Stored records:
━━━━━━━━━━━━━━━━

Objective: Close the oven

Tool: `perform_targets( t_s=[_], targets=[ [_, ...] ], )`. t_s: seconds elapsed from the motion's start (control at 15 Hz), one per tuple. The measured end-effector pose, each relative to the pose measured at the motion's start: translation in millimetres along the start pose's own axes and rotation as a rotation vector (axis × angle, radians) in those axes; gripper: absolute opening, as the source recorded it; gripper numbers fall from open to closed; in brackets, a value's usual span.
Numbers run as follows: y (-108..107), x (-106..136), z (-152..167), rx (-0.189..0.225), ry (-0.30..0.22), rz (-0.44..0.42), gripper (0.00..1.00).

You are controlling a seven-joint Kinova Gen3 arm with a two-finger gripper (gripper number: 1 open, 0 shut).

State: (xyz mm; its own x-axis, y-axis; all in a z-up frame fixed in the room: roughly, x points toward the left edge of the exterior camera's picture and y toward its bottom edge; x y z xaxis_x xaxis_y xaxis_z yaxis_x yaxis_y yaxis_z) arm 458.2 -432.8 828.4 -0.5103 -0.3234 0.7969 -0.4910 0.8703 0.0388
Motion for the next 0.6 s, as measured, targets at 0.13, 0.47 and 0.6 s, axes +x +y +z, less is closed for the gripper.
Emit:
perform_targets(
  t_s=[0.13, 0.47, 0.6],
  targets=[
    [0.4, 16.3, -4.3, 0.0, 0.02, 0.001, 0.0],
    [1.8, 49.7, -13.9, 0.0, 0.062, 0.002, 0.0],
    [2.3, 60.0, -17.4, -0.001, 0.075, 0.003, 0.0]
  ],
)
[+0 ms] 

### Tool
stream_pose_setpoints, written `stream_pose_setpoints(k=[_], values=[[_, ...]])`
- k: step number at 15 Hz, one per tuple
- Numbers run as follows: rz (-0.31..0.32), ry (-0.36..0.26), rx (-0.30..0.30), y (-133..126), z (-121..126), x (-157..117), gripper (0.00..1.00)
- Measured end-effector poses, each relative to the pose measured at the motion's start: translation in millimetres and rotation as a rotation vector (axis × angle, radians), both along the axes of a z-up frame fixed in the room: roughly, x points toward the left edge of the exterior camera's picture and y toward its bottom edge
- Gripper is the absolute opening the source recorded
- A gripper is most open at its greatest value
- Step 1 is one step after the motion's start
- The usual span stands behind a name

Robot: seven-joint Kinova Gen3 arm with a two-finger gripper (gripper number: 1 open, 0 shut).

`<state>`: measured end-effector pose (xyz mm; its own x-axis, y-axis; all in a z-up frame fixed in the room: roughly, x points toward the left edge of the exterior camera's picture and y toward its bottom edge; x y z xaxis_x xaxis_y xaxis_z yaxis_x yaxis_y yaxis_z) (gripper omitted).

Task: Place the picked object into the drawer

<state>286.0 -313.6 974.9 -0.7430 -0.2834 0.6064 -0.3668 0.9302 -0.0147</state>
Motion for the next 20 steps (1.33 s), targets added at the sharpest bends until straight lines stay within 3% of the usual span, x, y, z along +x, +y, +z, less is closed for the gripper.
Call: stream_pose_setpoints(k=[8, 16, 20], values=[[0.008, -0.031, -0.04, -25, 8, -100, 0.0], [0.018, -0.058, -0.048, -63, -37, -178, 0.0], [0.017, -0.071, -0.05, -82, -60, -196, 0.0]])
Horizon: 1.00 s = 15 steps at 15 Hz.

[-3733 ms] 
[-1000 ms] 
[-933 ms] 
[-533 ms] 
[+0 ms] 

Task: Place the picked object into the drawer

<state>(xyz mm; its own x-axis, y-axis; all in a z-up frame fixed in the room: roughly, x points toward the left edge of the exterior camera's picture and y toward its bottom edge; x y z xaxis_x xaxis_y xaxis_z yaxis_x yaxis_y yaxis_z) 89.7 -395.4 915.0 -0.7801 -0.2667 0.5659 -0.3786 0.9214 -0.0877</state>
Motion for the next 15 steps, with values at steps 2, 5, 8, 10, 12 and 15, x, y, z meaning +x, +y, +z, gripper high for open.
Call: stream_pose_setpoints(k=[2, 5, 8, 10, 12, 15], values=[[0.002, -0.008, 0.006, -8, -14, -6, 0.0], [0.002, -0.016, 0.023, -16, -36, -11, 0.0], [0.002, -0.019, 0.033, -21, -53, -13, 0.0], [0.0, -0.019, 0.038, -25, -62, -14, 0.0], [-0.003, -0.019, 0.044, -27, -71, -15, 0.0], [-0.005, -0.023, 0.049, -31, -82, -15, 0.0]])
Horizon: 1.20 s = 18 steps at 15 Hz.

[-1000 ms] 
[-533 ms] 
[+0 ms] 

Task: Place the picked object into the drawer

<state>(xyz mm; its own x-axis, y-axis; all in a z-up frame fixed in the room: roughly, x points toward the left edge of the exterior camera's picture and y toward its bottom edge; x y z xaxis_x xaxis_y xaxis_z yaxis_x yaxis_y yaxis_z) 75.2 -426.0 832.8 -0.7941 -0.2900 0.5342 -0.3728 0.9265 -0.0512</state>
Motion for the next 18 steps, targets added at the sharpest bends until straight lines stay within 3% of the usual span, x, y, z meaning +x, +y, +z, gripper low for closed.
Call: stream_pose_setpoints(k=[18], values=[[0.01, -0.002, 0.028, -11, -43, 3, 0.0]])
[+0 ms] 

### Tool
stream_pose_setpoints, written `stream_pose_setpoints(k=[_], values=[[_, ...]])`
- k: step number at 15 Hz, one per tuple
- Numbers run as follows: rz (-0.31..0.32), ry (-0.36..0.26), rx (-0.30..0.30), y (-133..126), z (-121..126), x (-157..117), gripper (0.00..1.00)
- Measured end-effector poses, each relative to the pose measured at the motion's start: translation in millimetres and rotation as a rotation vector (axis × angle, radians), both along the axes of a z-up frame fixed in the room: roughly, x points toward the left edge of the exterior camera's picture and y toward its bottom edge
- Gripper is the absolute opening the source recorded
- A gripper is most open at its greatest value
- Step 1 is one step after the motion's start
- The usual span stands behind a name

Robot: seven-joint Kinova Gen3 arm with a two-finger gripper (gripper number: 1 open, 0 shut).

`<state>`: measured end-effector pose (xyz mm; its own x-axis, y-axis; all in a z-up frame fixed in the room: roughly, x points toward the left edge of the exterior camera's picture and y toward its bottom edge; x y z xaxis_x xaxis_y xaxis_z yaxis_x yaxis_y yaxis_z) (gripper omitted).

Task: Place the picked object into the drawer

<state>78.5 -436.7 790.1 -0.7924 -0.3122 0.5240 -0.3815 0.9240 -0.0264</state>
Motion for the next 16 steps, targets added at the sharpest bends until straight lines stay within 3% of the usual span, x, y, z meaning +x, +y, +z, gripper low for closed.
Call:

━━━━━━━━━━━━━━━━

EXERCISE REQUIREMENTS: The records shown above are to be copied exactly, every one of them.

WRITTEN ANSWER:
Objective: Close the oven

Tool: `perform_targets( t_s=[_], targets=[ [_, ...] ], )`. t_s: seconds elapsed from the motion's start (control at 15 Hz), one per tuple. The measured end-effector pose, each relative to the pose measured at the motion's start: translation in millimetres along the start pose's own axes and rotation as a rotation vector (axis × angle, radians) in those axes; gripper: absolute opening, as the source recorded it; gripper numbers fall from open to closed; in brackets, a value's usual span.
Numbers run as follows: y (-108..107), x (-106..136), z (-152..167), rx (-0.189..0.225), ry (-0.30..0.22), rz (-0.44..0.42), gripper (0.00..1.00).

You are controlling a seven-joint Kinova Gen3 arm with a two-finger gripper (gripper number: 1 open, 0 shut).

State: (xyz mm; its own x-axis, y-axis; all in a z-up frame fixed in the room: roughly, x points toward the left edge of the exterior camera's picture and y toward its bottom edge; x y z xaxis_x xaxis_y xaxis_z yaxis_x yaxis_y yaxis_z) arm 458.2 -432.8 828.4 -0.5103 -0.3234 0.7969 -0.4910 0.8703 0.0388
Motion for the next 0.6 s, as measured, targets at 0.13, 0.47 and 0.6 s, axes +x +y +z, less is closed for the gripper.
Emit:
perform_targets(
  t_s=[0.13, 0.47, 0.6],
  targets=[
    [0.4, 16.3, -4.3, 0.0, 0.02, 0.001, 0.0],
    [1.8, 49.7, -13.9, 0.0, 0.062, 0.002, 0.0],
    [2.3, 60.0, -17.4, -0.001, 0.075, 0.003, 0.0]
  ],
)
[+0 ms] 

### Tool
stream_pose_setpoints, written `stream_pose_setpoints(k=[_], values=[[_, ...]])`
- k: step number at 15 Hz, one per tuple
- Numbers run as follows: rz (-0.31..0.32), ry (-0.36..0.26), rx (-0.30..0.30), y (-133..126), z (-121..126), x (-157..117), gripper (0.00..1.00)
- Measured end-effector poses, each relative to the pose measured at the motion's start: translation in millimetres and rotation as a rotation vector (axis × angle, radians), both along the axes of a z-up frame fixed in the room: roughly, x points toward the left edge of the exterior camera's picture and y toward its bottom edge
- Gripper is the absolute opening the source recorded
- A gripper is most open at its greatest value
- Step 1 is one step after the motion's start
- The usual span stands behind a name

Robot: seven-joint Kinova Gen3 arm with a two-finger gripper (gripper number: 1 open, 0 shut).

`<state>`: measured end-effector pose (xyz mm; its own x-axis, y-axis; all in a z-up frame fixed in the room: roughly, x points toward the left edge of the exterior camera's picture and y toward its bottom edge; x y z xaxis_x xaxis_y xaxis_z yaxis_x yaxis_y yaxis_z) (gripper omitted).

Task: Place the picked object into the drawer

<state>286.0 -313.6 974.9 -0.7430 -0.2834 0.6064 -0.3668 0.9302 -0.0147</state>
Motion for the next 20 steps (1.33 s), targets added at the sharpest bends until straight lines stay within 3% of the usual span, x, y, z along +x, +y, +z, less is closed for the gripper.
Call: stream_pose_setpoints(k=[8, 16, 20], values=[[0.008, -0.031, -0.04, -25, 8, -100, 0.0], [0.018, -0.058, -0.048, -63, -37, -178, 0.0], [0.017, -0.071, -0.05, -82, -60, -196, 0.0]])
Horizon: 1.00 s = 15 steps at 15 Hz.

[-3733 ms] 
[-1000 ms] 
[-933 ms] 
[-533 ms] 
[+0 ms] 

Task: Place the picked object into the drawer

<state>(xyz mm; its own x-axis, y-axis; all in a z-up frame fixed in the room: roughly, x points toward the left edge of the exterior camera's picture and y toward its bottom edge; x y z xaxis_x xaxis_y xaxis_z yaxis_x yaxis_y yaxis_z) 89.7 -395.4 915.0 -0.7801 -0.2667 0.5659 -0.3786 0.9214 -0.0877</state>
Motion for the next 15 steps, with values at steps 2, 5, 8, 10, 12 and 15, x, y, z meaning +x, +y, +z, gripper high for open.
Call: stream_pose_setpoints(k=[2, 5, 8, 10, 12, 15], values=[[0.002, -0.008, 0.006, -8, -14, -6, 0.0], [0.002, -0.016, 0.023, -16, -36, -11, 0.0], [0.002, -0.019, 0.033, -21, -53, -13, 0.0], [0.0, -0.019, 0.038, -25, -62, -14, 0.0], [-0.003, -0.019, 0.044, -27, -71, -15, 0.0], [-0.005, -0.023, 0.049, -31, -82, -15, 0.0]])
Horizon: 1.20 s = 18 steps at 15 Hz.

[-1000 ms] 
[-533 ms] 
[+0 ms] 

Task: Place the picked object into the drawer

<state>(xyz mm; its own x-axis, y-axis; all in a z-up frame fixed in the room: roughly, x points toward the left edge of the exterior camera's picture and y toward its bottom edge; x y z xaxis_x xaxis_y xaxis_z yaxis_x yaxis_y yaxis_z) 75.2 -426.0 832.8 -0.7941 -0.2900 0.5342 -0.3728 0.9265 -0.0512</state>
Motion for the next 18 steps, targets added at the sharpest bends until straight lines stay within 3% of the usual span, x, y, z meaning +x, +y, +z, gripper low for closed.
Call: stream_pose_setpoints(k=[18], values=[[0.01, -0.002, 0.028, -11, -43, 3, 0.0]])
[+0 ms] 

### Tool
stream_pose_setpoints, written `stream_pose_setpoints(k=[_], values=[[_, ...]])`
- k: step number at 15 Hz, one per tuple
- Numbers run as follows: rz (-0.31..0.32), ry (-0.36..0.26), rx (-0.30..0.30), y (-133..126), z (-121..126), x (-157..117), gripper (0.00..1.00)
- Measured end-effector poses, each relative to the pose measured at the motion's start: translation in millimetres and rotation as a rotation vector (axis × angle, radians), both along the axes of a z-up frame fixed in the room: roughly, x points toward the left edge of the exterior camera's picture and y toward its bottom edge
- Gripper is the absolute opening the source recorded
- A gripper is most open at its greatest value
- Step 1 is one step after the motion's start
- The usual span stands behind a name

Robot: seven-joint Kinova Gen3 arm with a two-finger gripper (gripper number: 1 open, 0 shut).

`<state>`: measured end-effector pose (xyz mm; its own x-axis, y-axis; all in a z-up frame fixed in the room: roughly, x points toward the left edge of the exterior camera's picture and y toward its bottom edge; x y z xaxis_x xaxis_y xaxis_z yaxis_x yaxis_y yaxis_z) (gripper omitted).

Task: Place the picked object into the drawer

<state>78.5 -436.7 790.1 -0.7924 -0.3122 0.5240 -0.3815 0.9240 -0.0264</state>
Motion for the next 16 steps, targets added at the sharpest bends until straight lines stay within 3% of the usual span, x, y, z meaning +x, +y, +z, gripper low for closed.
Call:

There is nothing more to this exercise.